Question

Consider the initial value problem:

y" - 5y' + 6y = -5sin(2t); y(0) = -5, y'(0) = 2
Write the differential equation above as a first-order system for the unknowns u, v, where u=y and v is defined as in the lecture notes.
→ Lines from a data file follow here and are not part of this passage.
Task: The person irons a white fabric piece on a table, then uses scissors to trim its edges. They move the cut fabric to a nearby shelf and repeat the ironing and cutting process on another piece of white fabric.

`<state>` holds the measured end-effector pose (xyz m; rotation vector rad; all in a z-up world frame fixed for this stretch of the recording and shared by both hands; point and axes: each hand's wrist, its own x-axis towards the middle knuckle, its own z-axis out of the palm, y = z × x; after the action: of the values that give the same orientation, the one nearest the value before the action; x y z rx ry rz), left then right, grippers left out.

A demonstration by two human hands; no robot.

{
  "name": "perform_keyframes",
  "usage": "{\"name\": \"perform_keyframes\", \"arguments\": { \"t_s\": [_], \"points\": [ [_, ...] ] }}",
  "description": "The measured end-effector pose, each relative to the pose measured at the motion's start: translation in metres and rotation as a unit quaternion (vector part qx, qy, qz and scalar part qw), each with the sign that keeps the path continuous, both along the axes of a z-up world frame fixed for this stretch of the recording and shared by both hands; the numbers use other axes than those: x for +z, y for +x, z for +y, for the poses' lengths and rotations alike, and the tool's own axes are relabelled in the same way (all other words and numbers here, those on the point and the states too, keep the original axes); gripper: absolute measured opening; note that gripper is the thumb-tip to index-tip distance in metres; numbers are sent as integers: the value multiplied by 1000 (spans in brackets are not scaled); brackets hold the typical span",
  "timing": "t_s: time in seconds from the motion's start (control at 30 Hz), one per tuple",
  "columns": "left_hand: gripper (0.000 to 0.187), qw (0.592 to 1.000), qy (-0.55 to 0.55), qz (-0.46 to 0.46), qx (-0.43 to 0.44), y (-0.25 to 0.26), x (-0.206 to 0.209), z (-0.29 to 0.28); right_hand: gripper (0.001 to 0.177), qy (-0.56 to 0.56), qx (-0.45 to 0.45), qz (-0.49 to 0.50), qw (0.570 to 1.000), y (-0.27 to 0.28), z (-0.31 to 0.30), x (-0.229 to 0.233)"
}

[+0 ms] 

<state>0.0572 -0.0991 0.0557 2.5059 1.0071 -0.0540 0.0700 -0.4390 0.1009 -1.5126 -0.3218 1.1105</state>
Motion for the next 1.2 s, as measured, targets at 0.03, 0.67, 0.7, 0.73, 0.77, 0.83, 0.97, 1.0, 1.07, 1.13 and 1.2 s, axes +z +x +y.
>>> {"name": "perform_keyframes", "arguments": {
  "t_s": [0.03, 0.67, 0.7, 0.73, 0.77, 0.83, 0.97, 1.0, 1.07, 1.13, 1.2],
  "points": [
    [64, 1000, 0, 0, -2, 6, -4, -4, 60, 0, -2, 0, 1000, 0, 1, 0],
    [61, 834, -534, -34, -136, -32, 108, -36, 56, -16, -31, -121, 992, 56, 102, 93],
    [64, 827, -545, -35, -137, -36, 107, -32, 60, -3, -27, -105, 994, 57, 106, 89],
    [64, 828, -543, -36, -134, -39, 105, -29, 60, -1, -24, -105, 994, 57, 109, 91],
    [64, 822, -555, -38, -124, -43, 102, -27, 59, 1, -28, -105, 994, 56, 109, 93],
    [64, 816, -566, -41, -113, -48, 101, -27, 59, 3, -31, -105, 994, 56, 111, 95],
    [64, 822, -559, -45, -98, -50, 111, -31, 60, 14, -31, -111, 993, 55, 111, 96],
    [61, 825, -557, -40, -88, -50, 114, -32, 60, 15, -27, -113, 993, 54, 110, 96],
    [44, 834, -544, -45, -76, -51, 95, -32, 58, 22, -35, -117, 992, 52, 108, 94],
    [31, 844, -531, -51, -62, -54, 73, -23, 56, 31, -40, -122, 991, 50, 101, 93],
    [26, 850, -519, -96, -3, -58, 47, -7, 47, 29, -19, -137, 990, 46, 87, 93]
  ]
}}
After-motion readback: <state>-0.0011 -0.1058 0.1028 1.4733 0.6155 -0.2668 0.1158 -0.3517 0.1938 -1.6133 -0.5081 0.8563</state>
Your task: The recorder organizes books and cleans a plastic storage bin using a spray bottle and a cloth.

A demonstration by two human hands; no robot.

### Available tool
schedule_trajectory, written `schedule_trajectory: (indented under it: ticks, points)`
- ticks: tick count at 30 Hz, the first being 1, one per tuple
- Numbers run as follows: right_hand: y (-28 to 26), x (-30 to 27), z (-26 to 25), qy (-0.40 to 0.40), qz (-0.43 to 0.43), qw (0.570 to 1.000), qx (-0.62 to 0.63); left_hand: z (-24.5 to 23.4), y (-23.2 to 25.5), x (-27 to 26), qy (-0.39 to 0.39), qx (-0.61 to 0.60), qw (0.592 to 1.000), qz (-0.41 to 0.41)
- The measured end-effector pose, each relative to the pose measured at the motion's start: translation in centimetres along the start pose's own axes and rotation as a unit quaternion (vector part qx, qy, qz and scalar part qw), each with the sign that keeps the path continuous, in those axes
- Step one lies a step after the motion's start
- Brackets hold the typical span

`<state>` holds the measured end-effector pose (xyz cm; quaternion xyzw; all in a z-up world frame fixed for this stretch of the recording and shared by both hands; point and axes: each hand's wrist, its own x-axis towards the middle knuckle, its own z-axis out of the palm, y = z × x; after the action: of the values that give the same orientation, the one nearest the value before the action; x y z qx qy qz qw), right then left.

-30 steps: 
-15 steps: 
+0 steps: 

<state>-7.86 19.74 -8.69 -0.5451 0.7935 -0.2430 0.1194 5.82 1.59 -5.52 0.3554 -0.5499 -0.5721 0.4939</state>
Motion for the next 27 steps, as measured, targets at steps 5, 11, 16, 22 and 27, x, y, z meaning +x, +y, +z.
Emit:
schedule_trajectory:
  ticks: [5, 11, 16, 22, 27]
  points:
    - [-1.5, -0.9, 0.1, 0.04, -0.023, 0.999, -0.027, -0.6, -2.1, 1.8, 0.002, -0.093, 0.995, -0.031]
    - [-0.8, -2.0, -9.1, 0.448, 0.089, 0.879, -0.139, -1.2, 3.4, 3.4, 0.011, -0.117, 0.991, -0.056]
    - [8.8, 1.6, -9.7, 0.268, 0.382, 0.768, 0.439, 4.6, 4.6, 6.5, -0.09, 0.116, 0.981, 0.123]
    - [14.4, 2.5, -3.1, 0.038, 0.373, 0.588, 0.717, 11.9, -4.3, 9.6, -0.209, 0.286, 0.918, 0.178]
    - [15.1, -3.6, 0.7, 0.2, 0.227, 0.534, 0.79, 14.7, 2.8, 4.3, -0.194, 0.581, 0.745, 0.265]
You do not need to solve the system.

Answer 1

`\left \{ {{u'=v} \atop {v'=5v-6u-5\sin(2t)}} \right. \\u(0)=-5;u'(0)=2`

Explanation:

The given initial value problem is;

`y''-5y'+6y=-5\sin(2t)---(1)\\y(0)=-5,y'(0)=2`

Let

`u(t)=y(t)----(2)\\v(t)=y'(t)----(3)`

Differentiating both sides of equation (1) with respect to
`t`, we obtain:

`u'(t)=y'(t)---(4)\\ \\\implies u'(t)=v(t)---(5)`

Differentiating both sides of equation (2) with respect to
`t` gives:

`v'(t)=y''(t)----(6)`

From equation (1),

`y''=5y'-6y-5\sin(2t)\\y''=5v(t)-6u(t)-5\sin(2t)\\\implies v'(t)=5v(t)-6u(t)-5\sin(2t)----(7)`

Putting t=0 into equation (2) yields

`u(0)=y(0)\\\implies u(0)=-5`

Also putting t=0 into equation (3)

`u'(0)=y'(0)\\u'(0)=2`

The system of first order equations is:

`\left \{ {{u'=v} \atop {v'=5v-6u-5\sin(2t)}} \right. \\u(0)=-5;u'(0)=2`